# WHAT TO WORK ON:
From the first line to the last, transcribe the data exactly and skip the pictures.
▬▬▬▬▬▬▬▬▬▬
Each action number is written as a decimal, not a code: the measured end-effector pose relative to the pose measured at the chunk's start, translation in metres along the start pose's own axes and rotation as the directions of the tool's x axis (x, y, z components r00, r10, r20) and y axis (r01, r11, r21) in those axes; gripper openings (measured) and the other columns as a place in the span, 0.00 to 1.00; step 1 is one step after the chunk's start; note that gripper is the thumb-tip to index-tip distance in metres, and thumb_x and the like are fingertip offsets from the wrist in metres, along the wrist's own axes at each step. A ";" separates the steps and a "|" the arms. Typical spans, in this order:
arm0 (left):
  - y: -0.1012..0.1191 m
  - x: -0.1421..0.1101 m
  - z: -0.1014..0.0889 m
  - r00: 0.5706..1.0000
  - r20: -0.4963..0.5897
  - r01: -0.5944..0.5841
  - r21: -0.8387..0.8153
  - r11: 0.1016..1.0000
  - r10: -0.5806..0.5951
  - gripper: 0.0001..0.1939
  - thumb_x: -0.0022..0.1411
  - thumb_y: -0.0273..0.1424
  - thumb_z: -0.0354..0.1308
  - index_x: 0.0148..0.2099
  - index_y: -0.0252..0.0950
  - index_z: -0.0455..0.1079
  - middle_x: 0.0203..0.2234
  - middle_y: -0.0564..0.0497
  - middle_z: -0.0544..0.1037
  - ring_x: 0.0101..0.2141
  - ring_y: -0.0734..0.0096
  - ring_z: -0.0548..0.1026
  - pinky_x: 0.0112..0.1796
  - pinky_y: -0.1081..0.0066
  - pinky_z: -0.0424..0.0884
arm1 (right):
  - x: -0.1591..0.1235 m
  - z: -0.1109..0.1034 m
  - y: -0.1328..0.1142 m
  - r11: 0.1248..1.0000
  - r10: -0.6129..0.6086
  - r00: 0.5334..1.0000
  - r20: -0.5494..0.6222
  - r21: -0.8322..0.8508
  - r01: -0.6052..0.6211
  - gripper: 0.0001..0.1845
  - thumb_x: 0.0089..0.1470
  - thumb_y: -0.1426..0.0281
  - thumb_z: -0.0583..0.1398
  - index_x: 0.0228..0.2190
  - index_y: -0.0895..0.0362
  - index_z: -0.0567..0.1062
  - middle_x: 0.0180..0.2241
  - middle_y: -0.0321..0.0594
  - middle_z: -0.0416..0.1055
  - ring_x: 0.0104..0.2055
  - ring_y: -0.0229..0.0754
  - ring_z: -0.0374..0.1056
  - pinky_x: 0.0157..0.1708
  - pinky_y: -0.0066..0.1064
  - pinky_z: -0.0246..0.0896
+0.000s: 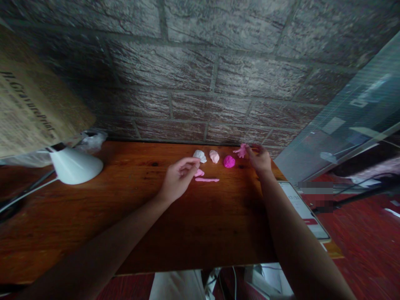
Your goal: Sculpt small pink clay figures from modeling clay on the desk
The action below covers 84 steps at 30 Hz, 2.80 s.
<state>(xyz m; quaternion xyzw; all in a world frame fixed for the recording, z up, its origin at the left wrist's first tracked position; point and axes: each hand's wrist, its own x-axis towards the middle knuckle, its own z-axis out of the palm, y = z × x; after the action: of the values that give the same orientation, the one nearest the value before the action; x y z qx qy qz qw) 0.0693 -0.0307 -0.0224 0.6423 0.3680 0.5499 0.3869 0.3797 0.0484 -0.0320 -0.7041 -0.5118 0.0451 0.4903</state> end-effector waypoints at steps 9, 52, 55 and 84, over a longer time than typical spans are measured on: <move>-0.025 -0.004 -0.007 0.916 0.359 -0.347 0.485 0.803 0.180 0.20 0.60 0.31 0.70 0.54 0.35 0.76 0.57 0.38 0.77 0.57 0.52 0.76 0.58 0.53 0.72 | -0.042 -0.013 -0.076 0.948 -0.242 0.967 -0.078 0.192 0.253 0.24 0.62 0.49 0.56 0.28 0.56 0.76 0.22 0.41 0.75 0.25 0.42 0.69 0.29 0.32 0.62; -0.021 0.011 -0.005 0.894 0.433 -0.329 0.469 0.820 0.111 0.08 0.67 0.32 0.59 0.44 0.37 0.79 0.39 0.46 0.85 0.39 0.64 0.81 0.43 0.67 0.73 | -0.063 0.005 -0.080 0.892 -0.451 0.412 0.792 0.385 0.236 0.03 0.53 0.71 0.68 0.31 0.54 0.84 0.30 0.35 0.80 0.33 0.40 0.73 0.37 0.30 0.63; -0.022 0.012 -0.003 0.909 0.393 -0.322 0.460 0.828 0.135 0.09 0.67 0.31 0.58 0.45 0.36 0.78 0.40 0.46 0.84 0.40 0.64 0.81 0.44 0.67 0.73 | -0.066 0.006 -0.080 0.899 -0.437 0.447 0.780 0.363 0.246 0.04 0.51 0.68 0.69 0.30 0.54 0.84 0.28 0.34 0.79 0.32 0.40 0.72 0.36 0.30 0.63; -0.038 0.024 -0.007 0.982 0.138 0.134 -0.028 0.991 -0.129 0.14 0.66 0.38 0.59 0.48 0.35 0.76 0.36 0.47 0.82 0.28 0.74 0.77 0.27 0.74 0.73 | -0.059 0.009 -0.073 0.878 -0.305 0.583 0.753 0.459 -0.132 0.22 0.49 0.51 0.68 0.37 0.56 0.84 0.32 0.39 0.79 0.26 0.34 0.66 0.25 0.27 0.62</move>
<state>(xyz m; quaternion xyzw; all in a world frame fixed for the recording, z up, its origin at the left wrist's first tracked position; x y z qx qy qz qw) 0.0638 0.0081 -0.0458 0.6453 0.3722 0.4848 0.4582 0.2972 0.0087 -0.0087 -0.4384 -0.6854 0.4567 0.3599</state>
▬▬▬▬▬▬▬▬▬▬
# WRITTEN REPLY:
Each action number is written as a decimal, not a code: the measured end-effector pose relative to the pose measured at the chunk's start, translation in metres along the start pose's own axes and rotation as the directions of the tool's x axis (x, y, z components r00, r10, r20) and y axis (r01, r11, r21) in those axes; gripper openings (measured) and the other columns as a place in the span, 0.00 to 1.00; step 1 is one step after the chunk's start; note that gripper is the thumb-tip to index-tip distance in metres, and thumb_x and the like are fingertip offsets from the wrist in metres, along the wrist's own axes at each step. A ";" separates the steps and a "|" the arms. Typical spans, in this order:
arm0 (left):
  - y: -0.1012..0.1191 m
  - x: -0.1421..0.1101 m
  - z: -0.1014..0.0889 m
  - r00: 0.5706..1.0000
  - r20: -0.4963..0.5897
  - r01: -0.5944..0.5841
  - r21: -0.8387..0.8153
  - r11: 0.1016..1.0000
  - r10: -0.5806..0.5951
  - gripper: 0.0001..0.1939
  - thumb_x: -0.0022..0.1411
  - thumb_y: -0.0273..0.1424
  - thumb_z: -0.0354..0.1308
  - index_x: 0.0148..0.2099
  - index_y: -0.0252..0.0950
  - index_z: -0.0455..0.1079
  - middle_x: 0.0203..0.2234
  - middle_y: -0.0564..0.0497
  - middle_z: -0.0544..0.1037
  - ring_x: 0.0101..0.2141
  - ring_y: -0.0734..0.0096
  - ring_z: -0.0548..0.1026
  - pinky_x: 0.0112..0.1796
  - pinky_y: -0.1081..0.0066
  - pinky_z: -0.0424..0.0884
arm1 (right):
  - x: -0.1591..0.1235 m
  - z: -0.1109..0.1034 m
  - y: -0.1328..0.1142 m
  - r11: 0.1248..1.0000
  - r10: -0.6129..0.6086
  - r00: 0.5334..1.0000
  - r20: -0.5494..0.6222
  - r21: -0.8322..0.8508
  - r01: -0.6052..0.6211
  - gripper: 0.0001..0.1845
  - thumb_x: 0.0089..0.1470
  - thumb_y: -0.1426..0.0281
  - thumb_z: -0.0583..0.1398
  - index_x: 0.0228..0.2190
  - index_y: -0.0895..0.0362
  - index_z: -0.0567..0.1062
  - middle_x: 0.0180..0.2241
  - middle_y: -0.0321..0.0594
  - middle_z: -0.0416..0.1055
  - ring_x: 0.0104..0.2055
  - ring_y: -0.0229..0.0754
  - ring_z: -0.0374..0.1056
  - pinky_x: 0.0157..0.1708
  - pinky_y: -0.0066..0.1064
  - pinky_z: -0.0246..0.0896
+0.000s: 
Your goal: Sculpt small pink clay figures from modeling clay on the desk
The action below covers 84 steps at 30 Hz, 2.80 s.
<state>(xyz m; quaternion xyzw; all in a world frame fixed for the recording, z up, its origin at the left wrist's first tracked position; point and axes: each hand's wrist, its own x-axis towards the middle knuckle, its own z-axis out of the palm, y = z × x; after the action: of the values that give the same orientation, the one nearest the value before the action; x y z qx qy qz qw) 0.0693 -0.0307 -0.0224 0.6423 0.3680 0.5499 0.3869 0.3797 0.0484 -0.0320 -0.7041 -0.5118 0.0451 0.4903</state> end-effector waypoints at steps 9, 52, 55 and 84, over a longer time than typical spans are measured on: <move>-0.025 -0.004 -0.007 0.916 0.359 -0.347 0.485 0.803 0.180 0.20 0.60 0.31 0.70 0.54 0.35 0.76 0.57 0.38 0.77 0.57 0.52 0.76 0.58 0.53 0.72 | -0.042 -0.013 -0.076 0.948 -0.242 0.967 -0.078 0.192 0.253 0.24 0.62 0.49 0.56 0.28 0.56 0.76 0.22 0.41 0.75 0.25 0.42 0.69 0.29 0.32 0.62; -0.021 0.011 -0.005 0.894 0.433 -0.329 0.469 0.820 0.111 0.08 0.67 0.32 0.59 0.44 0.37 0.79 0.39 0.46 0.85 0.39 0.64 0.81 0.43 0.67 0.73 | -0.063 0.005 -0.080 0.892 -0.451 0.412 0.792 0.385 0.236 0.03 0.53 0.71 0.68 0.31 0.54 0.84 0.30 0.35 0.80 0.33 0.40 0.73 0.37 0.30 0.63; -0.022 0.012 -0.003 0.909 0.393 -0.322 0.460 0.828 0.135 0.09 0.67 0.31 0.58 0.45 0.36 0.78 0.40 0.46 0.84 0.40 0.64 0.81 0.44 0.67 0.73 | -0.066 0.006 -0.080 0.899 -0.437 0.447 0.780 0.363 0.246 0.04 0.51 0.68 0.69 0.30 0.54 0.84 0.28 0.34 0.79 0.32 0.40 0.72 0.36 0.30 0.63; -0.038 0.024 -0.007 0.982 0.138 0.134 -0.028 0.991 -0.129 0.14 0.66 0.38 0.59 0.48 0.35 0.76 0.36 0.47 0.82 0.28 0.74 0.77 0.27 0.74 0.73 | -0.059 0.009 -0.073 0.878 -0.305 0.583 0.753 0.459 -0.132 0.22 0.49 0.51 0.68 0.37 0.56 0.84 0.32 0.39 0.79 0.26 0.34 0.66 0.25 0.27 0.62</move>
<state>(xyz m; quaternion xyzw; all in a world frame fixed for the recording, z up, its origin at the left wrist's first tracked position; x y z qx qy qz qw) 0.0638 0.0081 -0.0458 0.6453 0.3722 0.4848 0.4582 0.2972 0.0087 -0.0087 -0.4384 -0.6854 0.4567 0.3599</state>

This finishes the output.